== TASK ITEM ==
None of the pictures should be copied, though every line of the listing must be printed exactly.
**** INFORMATION PROVIDED
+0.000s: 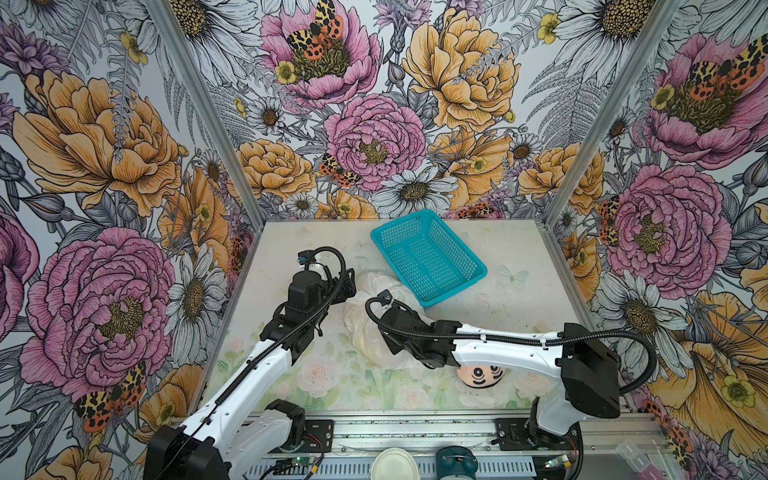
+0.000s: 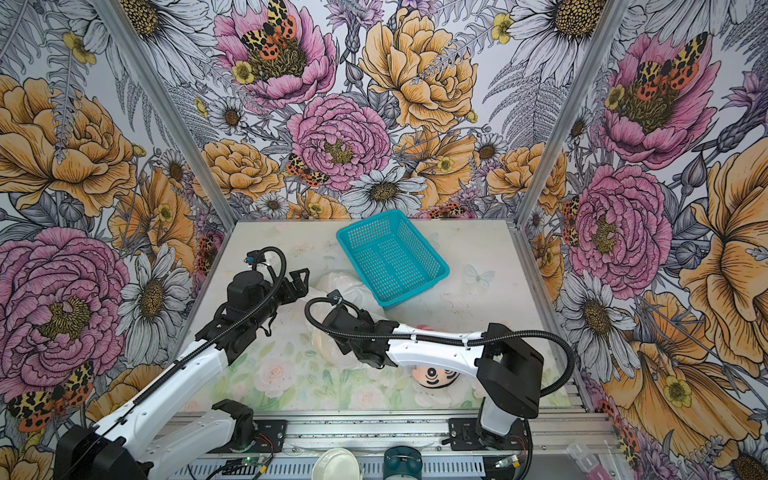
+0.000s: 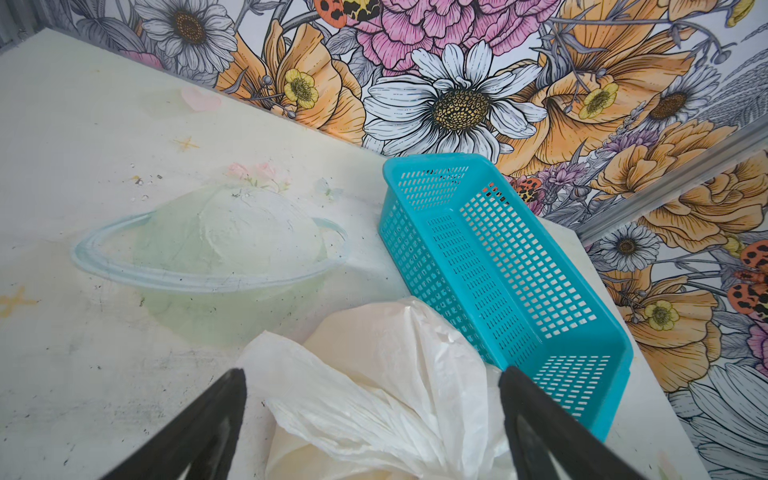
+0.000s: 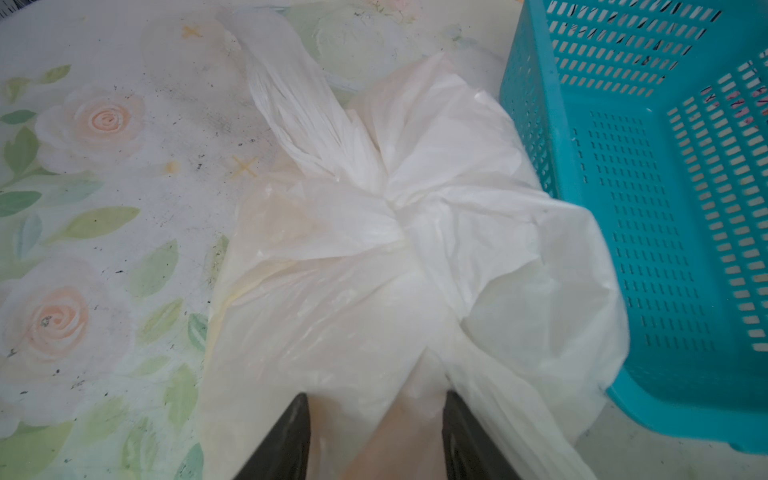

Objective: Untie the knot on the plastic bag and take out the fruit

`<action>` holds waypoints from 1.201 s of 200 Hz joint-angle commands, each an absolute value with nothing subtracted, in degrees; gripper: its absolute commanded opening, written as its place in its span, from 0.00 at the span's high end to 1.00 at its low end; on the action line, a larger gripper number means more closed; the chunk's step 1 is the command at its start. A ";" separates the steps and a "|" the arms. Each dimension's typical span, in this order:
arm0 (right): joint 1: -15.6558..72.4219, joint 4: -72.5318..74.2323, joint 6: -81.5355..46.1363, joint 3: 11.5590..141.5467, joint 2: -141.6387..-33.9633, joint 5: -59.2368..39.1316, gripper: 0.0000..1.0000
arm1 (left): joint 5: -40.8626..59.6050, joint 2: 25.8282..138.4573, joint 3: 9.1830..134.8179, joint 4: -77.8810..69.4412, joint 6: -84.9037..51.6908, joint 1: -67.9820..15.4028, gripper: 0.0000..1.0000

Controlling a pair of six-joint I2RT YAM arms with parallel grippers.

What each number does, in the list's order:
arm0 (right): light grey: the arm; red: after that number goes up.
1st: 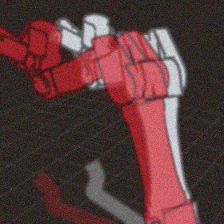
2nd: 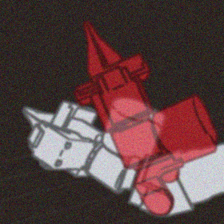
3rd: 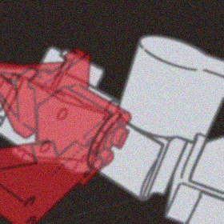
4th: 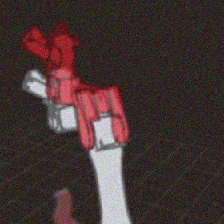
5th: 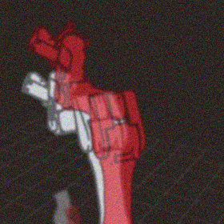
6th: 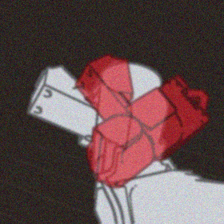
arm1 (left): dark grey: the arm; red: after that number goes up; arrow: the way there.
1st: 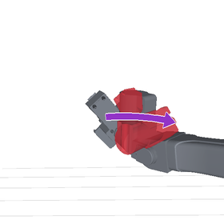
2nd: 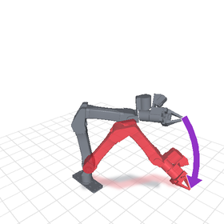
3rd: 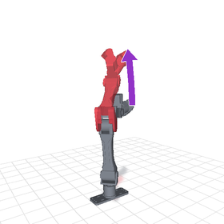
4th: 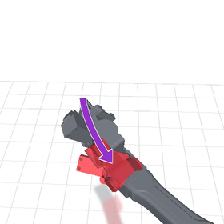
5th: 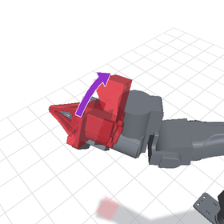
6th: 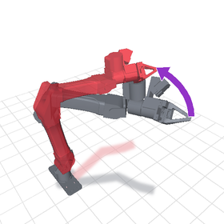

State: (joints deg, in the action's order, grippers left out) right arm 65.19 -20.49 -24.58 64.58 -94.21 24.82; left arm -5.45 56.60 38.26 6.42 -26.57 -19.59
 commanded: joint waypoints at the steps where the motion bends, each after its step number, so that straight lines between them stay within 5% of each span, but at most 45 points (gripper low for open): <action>1: 64.76 -21.24 -25.84 65.64 -95.24 24.40 0.52 | -4.59 55.28 37.26 4.06 -26.57 -18.90 0.04; 17: 64.25 -21.23 -25.97 65.74 -95.61 23.13 0.52 | -4.38 55.28 37.05 3.60 -27.02 -18.58 0.02; 50: 64.26 -21.29 -25.79 66.31 -96.45 21.50 0.37 | -2.16 56.02 37.34 3.27 -27.34 -18.17 0.01; 87: 64.24 -21.36 -25.76 67.25 -98.55 20.53 0.35 | -0.73 56.68 37.52 2.81 -27.22 -18.36 0.01; 102: 64.21 -21.44 -25.84 67.59 -99.05 20.22 0.43 | -0.46 56.68 37.53 2.81 -27.19 -18.37 0.01; 134: 64.24 -21.36 -25.98 67.01 -97.57 20.52 1.00 | 1.09 57.36 37.79 2.46 -27.29 -18.53 0.01; 240: 65.42 -18.54 -24.07 64.03 -93.80 21.54 1.00 | 16.82 72.85 45.88 2.55 -28.09 -21.01 0.12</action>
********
== SOLVED PROBLEM ==
+0.000s: 
+0.000s: 
+0.000s: 
+0.000s: 

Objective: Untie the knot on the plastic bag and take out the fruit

`<action>` holds waypoints from 1.201 s of 200 Hz joint-angle commands, each an absolute value with nothing subtracted, in degrees; gripper: its absolute commanded opening, written as its place in its span, from 0.00 at the span's high end to 1.00 at its low end; on the action line, a larger gripper number means more closed; the chunk's step 1 is the command at its start. A ";" separates the steps and a "|" the arms. Each dimension's typical span, in this order:
arm0 (right): joint 1: -15.6558..72.4219, joint 4: -72.5318..74.2323, joint 6: -81.5355..46.1363, joint 3: 11.5590..141.5467, joint 2: -141.6387..-33.9633, joint 5: -59.2368..39.1316, gripper: 0.0000..1.0000
arm1 (left): joint 5: -40.8626..59.6050, joint 2: 25.8282..138.4573, joint 3: 9.1830..134.8179, joint 4: -77.8810..69.4412, joint 6: -84.9037..51.6908, joint 1: -67.9820..15.4028, gripper: 0.0000..1.0000

Controlling a pair of six-joint I2RT YAM arms with parallel grippers.

What each number does, in the list's order:
arm0 (right): light grey: the arm; red: after that number goes up.
1st: 
2nd: 
3rd: 
4th: 
5th: 
6th: 
arm1 (left): dark grey: the arm; red: after that number goes up; arrow: the way there.
1st: 
2nd: 
3rd: 
4th: 
5th: 
6th: 

State: (joints deg, in the action's order, grippers left out) right arm 65.19 -20.49 -24.58 64.58 -94.21 24.82; left arm -5.45 56.60 38.26 6.42 -26.57 -19.59
 commanded: joint waypoints at the steps where the motion bends, each after its step number, so that straight lines between them stay within 5% of each span, but at most 45 points (gripper low for open): <action>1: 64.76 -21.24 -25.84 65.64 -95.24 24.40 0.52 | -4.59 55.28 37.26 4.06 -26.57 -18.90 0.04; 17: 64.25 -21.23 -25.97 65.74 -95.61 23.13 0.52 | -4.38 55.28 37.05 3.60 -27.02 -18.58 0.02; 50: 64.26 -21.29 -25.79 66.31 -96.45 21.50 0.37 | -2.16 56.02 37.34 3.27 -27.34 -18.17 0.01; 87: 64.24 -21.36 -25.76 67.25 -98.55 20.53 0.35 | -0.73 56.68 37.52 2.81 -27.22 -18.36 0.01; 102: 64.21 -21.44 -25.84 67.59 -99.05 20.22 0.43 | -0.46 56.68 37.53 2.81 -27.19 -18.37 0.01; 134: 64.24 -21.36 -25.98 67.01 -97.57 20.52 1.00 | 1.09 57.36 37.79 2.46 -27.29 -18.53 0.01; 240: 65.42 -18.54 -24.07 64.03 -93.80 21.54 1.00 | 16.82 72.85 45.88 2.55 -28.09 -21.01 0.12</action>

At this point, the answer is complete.